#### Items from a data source
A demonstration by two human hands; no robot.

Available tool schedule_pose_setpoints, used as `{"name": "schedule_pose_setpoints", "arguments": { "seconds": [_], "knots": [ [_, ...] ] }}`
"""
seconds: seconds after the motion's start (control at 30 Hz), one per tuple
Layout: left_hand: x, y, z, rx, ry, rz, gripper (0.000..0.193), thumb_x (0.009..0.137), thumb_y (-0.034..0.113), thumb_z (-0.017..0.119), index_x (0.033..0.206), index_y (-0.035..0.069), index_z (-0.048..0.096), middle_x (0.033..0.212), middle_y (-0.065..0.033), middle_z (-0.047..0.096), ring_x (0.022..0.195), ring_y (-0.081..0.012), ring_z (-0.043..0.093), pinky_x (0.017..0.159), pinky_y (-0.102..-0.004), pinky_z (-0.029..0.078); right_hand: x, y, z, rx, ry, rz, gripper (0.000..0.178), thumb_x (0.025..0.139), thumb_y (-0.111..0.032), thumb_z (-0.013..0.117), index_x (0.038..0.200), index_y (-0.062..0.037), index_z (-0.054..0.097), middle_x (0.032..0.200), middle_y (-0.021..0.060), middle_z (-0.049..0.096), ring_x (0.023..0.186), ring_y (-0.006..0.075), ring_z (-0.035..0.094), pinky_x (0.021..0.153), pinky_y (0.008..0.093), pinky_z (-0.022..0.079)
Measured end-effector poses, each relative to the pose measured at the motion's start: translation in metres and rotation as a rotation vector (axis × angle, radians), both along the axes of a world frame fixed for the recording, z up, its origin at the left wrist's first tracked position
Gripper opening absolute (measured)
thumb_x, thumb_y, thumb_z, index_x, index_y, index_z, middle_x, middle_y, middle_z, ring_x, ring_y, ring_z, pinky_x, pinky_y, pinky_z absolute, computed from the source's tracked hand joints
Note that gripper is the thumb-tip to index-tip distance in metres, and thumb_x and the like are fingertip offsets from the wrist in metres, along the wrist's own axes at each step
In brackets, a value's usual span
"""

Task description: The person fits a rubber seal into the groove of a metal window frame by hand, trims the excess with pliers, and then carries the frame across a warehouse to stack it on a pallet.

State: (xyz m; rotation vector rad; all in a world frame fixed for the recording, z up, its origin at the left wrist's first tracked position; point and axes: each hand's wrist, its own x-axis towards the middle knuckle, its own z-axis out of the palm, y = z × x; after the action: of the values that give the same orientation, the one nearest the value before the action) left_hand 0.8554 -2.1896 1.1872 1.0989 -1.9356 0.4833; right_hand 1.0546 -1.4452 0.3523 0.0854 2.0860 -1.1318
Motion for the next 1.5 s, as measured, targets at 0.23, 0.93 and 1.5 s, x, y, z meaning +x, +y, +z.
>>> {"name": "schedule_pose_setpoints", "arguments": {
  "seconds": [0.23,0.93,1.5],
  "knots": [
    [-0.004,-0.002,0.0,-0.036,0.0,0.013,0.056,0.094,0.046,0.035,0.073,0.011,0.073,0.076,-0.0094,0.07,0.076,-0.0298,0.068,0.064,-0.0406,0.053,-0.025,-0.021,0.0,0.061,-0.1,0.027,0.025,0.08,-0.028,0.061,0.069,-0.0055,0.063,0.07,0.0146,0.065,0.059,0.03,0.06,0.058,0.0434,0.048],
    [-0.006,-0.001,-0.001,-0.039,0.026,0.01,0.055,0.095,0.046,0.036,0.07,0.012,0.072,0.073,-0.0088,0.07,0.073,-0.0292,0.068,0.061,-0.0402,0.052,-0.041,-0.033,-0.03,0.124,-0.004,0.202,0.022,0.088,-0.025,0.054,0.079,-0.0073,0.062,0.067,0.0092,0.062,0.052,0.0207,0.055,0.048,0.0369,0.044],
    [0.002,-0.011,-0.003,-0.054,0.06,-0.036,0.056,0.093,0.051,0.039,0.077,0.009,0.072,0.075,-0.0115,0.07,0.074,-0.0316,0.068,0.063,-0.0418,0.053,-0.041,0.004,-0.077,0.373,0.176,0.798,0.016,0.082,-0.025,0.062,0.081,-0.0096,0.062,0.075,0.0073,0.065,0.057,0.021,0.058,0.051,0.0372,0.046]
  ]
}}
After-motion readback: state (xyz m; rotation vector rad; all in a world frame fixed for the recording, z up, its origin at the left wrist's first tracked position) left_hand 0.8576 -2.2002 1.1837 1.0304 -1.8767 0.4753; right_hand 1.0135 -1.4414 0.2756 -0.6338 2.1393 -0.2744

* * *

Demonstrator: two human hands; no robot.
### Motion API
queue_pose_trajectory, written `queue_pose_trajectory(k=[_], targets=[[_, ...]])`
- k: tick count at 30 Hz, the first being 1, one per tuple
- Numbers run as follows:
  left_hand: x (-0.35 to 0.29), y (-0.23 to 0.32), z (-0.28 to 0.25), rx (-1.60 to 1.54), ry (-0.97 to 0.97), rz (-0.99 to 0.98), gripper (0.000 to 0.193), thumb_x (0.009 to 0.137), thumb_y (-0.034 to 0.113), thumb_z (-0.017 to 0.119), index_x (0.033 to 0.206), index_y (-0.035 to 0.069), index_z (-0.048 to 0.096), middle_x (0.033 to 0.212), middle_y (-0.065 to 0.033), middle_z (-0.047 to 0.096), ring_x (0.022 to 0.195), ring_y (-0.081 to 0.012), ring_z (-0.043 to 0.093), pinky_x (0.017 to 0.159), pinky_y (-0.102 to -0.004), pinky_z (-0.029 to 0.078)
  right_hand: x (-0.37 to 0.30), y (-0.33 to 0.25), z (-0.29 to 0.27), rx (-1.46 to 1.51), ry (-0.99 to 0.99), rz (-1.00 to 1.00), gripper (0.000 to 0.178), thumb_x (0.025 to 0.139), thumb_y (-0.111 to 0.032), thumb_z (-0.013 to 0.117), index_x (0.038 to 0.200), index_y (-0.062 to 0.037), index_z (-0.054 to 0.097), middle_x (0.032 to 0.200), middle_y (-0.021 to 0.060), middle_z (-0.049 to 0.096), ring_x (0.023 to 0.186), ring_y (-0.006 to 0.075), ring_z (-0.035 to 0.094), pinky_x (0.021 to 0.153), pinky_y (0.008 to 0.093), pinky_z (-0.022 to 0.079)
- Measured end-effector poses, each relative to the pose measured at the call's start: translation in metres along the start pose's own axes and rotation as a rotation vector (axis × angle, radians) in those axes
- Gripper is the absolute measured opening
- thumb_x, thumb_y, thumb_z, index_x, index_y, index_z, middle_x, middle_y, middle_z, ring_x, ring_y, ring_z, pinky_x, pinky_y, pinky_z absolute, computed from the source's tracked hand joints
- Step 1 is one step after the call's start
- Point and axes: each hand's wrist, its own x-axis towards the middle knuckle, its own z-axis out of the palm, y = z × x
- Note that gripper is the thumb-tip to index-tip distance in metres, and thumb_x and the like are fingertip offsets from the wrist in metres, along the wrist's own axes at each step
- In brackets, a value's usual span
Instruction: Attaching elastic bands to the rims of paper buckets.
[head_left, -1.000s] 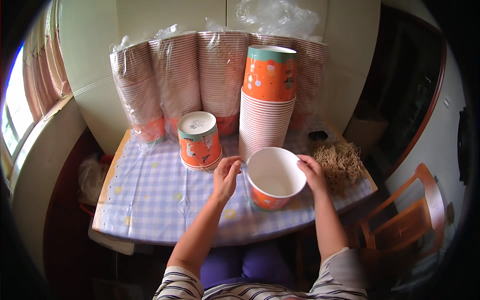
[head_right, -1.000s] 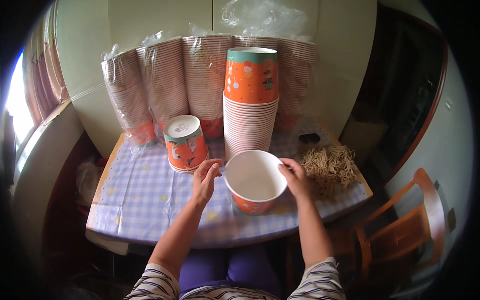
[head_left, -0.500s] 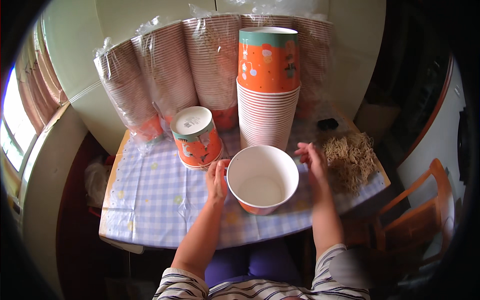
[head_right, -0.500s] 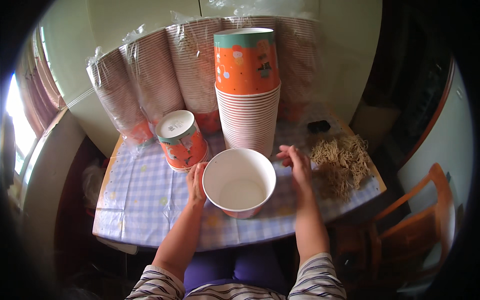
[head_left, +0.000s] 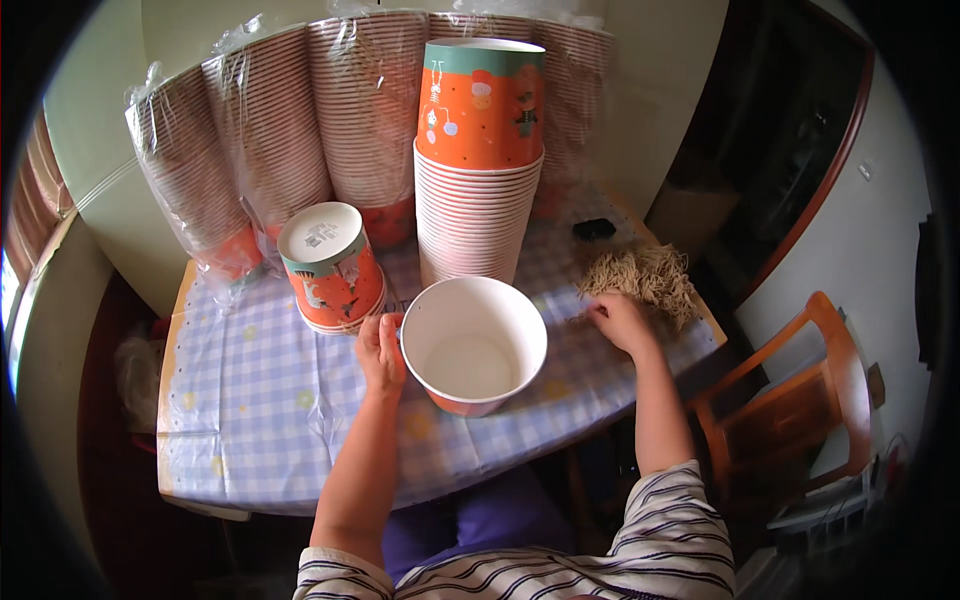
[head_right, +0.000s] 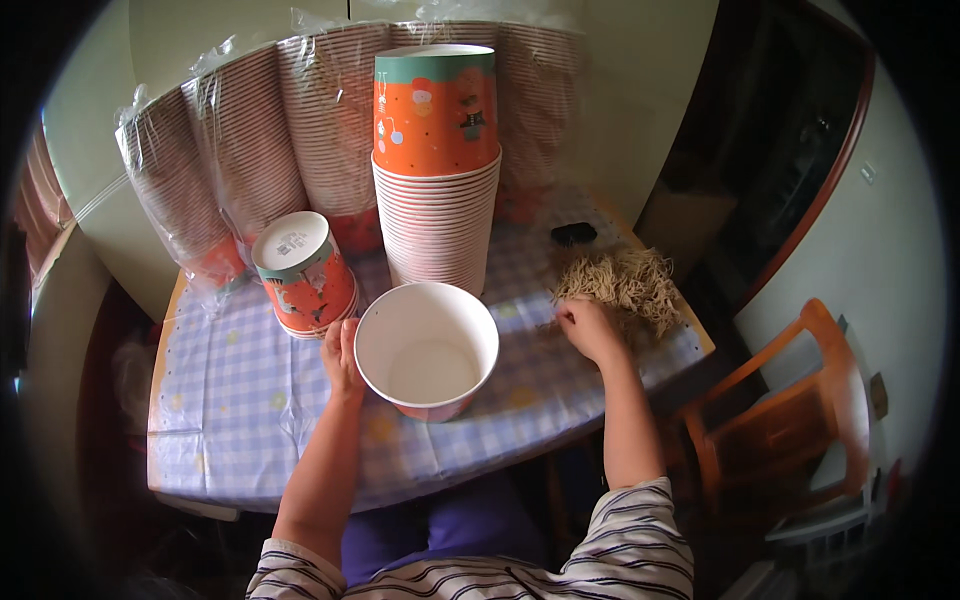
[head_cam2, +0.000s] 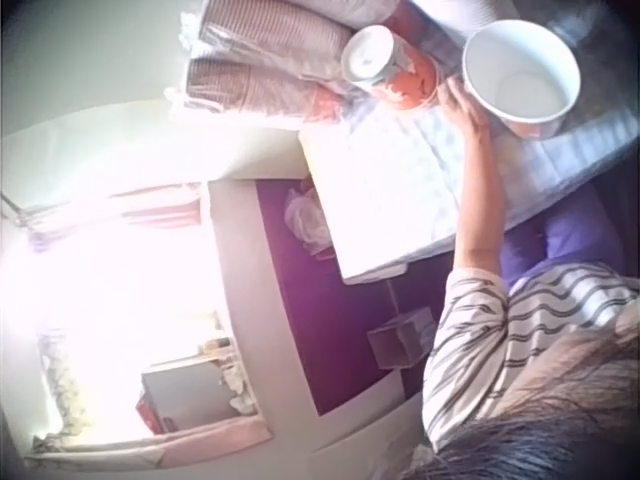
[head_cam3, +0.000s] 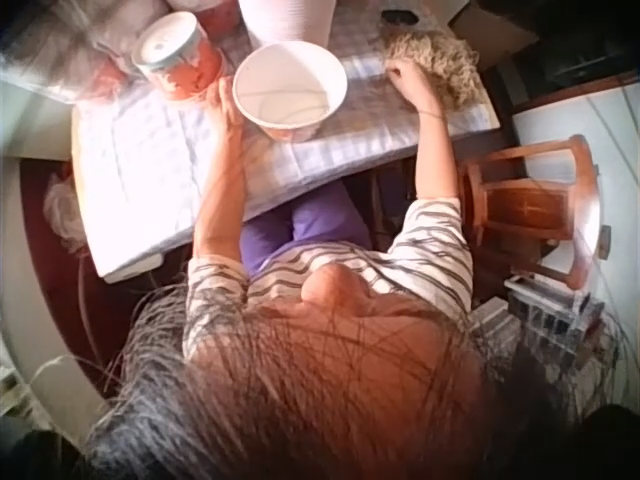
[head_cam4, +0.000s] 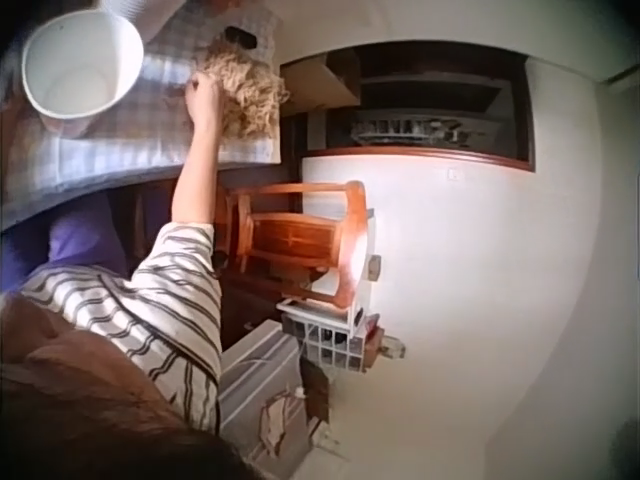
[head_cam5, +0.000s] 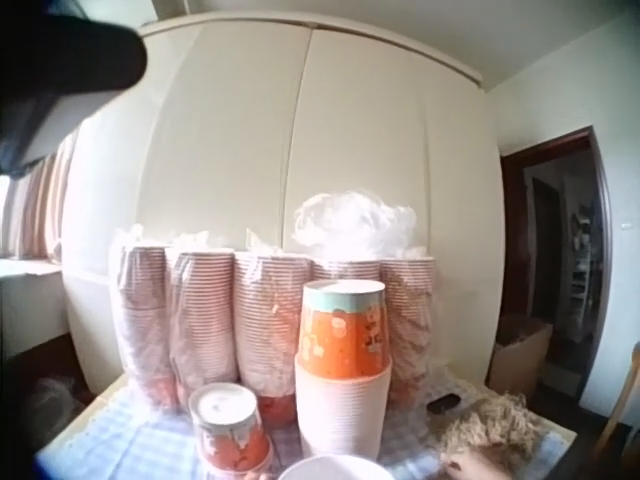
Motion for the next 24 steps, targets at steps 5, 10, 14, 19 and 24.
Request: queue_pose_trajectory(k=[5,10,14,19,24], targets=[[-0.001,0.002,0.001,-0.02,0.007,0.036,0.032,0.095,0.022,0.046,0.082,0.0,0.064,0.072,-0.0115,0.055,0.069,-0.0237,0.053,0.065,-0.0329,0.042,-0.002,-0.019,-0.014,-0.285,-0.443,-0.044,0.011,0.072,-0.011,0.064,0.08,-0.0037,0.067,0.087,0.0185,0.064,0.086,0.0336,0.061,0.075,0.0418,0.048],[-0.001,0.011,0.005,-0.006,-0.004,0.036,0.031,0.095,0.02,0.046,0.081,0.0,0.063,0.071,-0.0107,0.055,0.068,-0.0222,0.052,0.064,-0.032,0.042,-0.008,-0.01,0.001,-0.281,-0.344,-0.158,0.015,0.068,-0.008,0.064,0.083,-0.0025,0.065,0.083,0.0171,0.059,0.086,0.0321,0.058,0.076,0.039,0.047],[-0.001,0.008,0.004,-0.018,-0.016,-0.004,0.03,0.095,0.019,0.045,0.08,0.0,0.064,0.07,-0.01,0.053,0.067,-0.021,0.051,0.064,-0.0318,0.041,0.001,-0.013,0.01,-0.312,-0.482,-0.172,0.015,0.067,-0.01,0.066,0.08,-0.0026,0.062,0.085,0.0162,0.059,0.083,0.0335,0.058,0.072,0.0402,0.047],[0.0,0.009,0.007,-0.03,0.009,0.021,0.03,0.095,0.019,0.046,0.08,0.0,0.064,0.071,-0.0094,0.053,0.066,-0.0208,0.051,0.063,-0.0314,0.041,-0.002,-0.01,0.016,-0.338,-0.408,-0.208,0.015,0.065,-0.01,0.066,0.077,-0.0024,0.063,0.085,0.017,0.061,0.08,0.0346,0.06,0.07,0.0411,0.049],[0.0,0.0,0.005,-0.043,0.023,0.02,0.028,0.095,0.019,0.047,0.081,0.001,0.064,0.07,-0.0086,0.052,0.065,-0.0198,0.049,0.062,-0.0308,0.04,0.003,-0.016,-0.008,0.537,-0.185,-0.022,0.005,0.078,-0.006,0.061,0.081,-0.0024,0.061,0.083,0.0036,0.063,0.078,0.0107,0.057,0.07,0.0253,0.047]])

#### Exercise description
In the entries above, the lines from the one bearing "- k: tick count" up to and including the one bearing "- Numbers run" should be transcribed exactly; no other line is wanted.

#### Response area
- k: tick count at 30 Hz, the first being 1, one per tuple
- Numbers run as follows:

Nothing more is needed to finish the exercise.